Saks Global is set to move through the Chapter 11 process under the leadership of newly appointed CEO Geoffroy van Raemdonck, who takes over from Richard Baker.
The funds complete a pre-emergence financing package and leave Saks Global with “sufficient liquidity to continue to support operations and support the company’s transformation as it shifts focus to serving luxury customers”, according to the business.
The news follows a challenging start to the year for the retailer, which is closing a number of stores following its Chapter 11 bankruptcy protection filing at the start of the year.
"We have made significant progress over the past two months as we work to position Saks Global for the future, quickly stabilising our business, improving inventory flow and investing in our transformation," said Geoffroy van Raemdonck, CEO of Saks Global.
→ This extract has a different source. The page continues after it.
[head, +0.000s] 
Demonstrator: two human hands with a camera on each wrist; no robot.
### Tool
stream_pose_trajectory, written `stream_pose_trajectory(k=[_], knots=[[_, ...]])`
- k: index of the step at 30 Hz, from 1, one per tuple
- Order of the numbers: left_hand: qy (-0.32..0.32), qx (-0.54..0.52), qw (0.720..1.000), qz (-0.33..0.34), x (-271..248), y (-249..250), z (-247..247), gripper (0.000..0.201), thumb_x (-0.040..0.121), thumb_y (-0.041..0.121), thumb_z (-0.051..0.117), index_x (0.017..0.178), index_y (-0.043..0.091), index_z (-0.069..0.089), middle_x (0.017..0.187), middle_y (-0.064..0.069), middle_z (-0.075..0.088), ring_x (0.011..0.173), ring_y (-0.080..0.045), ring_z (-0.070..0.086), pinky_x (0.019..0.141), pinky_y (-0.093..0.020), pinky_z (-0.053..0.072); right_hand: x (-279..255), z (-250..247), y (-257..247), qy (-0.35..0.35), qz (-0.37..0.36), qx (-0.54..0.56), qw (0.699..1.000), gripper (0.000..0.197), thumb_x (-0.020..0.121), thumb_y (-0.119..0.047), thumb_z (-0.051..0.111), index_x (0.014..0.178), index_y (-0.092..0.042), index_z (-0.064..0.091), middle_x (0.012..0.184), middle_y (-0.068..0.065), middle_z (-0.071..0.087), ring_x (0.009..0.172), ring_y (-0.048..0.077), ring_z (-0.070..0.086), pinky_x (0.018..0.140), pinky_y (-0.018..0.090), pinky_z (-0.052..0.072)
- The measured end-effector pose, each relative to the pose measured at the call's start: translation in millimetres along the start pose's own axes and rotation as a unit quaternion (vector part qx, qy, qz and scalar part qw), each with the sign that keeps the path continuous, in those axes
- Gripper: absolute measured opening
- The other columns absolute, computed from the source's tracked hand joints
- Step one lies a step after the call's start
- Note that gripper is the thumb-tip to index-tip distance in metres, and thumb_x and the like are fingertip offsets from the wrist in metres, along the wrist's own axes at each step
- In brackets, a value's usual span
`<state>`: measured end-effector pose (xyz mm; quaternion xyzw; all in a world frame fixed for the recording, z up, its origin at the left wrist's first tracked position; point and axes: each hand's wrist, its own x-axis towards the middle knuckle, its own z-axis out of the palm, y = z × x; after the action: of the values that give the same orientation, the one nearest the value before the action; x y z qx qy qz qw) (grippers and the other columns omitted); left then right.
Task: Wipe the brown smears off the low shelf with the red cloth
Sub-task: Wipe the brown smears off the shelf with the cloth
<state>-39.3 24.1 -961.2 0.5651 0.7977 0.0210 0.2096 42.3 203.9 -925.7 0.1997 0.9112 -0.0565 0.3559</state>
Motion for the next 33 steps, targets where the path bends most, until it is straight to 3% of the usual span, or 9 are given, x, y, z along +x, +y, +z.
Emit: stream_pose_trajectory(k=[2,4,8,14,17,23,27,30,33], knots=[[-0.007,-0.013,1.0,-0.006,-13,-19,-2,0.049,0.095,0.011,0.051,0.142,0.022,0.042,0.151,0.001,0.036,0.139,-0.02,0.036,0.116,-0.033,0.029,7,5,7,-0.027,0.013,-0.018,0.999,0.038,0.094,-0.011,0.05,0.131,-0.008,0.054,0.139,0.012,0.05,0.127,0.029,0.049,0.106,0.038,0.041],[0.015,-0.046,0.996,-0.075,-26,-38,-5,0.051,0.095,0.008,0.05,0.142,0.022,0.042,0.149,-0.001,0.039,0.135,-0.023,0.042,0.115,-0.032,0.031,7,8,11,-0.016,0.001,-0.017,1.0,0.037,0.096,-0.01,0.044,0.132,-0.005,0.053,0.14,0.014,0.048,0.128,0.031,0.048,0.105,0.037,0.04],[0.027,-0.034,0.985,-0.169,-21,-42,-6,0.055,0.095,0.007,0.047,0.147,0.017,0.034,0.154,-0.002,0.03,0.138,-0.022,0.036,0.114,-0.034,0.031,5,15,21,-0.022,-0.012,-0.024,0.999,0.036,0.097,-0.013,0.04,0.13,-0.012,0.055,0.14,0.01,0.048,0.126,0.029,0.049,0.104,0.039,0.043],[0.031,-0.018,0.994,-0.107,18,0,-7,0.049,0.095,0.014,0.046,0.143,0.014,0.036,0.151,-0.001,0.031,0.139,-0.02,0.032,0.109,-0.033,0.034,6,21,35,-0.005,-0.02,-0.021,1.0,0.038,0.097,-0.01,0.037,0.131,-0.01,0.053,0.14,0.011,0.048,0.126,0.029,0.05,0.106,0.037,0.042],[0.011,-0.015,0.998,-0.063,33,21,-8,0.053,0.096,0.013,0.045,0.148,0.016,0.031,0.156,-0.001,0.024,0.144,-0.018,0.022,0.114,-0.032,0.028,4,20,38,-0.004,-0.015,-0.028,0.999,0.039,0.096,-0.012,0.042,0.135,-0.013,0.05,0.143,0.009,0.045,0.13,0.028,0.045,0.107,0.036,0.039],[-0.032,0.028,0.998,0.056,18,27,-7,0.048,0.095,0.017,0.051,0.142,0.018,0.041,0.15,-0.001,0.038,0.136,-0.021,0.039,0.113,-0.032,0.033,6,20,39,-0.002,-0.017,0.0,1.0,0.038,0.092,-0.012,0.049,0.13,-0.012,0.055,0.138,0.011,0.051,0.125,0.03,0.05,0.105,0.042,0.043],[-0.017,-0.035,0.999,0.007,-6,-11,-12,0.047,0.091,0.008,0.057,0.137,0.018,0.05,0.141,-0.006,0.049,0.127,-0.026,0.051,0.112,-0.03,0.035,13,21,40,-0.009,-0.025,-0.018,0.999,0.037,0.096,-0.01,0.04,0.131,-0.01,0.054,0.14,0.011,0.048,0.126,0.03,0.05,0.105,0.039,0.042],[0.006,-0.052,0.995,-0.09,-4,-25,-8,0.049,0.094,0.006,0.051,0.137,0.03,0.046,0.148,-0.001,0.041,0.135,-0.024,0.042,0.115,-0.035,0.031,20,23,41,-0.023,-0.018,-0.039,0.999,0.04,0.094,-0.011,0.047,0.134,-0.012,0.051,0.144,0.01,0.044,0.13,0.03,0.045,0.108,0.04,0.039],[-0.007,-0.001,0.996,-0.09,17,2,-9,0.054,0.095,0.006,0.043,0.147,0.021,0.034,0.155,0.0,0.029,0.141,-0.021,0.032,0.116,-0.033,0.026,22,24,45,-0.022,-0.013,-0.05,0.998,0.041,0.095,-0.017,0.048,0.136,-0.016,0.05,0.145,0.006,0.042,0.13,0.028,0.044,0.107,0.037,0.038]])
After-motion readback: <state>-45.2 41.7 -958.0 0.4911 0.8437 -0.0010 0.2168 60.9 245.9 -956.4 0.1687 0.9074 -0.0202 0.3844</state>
"With continued strong support from our capital partners, we are laying the path to realise the combined full potential of our three banners, achieve double-digit adjusted EBITDA margin and drive profitable and sustainable growth.
“As we continue to secure a bright future for Saks Global, guided by our relentless devotion to the luxury customer, we are focused on delivering an expertly curated assortment and personalised service across Saks Fifth Avenue, Neiman Marcus and Bergdorf Goodman."
The company’s plan of organisation is expected to be filed with the US Bankruptcy Court for the Southern District of Texas within the next several weeks, which will include key elements of the business plan.
The company claimed it has already successfully executed on several strategic actions to prime Saks Global for long-term success since mid-January 2026.
These actions include the strengthening of brand partner relationships, which saw inventory flow accelerate as shipping was resumed by nearly 600 brands, releasing $1.4bn in retail receipts.
This is said to have resulted in a 60% increase in merchandise receipts in March month-to-date vs the same period last year.
The supply chain network has been streamlined to prioritise three go-forward distribution and service centre facilities in Texas, Pennsylvania and California to support faster shipping, drive cost efficiencies and improve the customer experience.
Saks Global’s off-price business has also been streamlined to 12 locations serving as a selling channel for residual inventory from Saks Fifth Avenue, Neiman Marcus and Bergdorf Goodman as the company continues to focus on luxury and full-price selling.
"This is tremendous progress in a very short period of time," added van Raemdonck.
"I am incredibly proud of our entire leadership team and colleagues across the organisation whose collective strength and focus have enabled us to continue to serve our customers and brand partners as we take decisive steps to build a stronger Saks Global.
“We remain focused on building on this momentum as we work toward emerging later this year."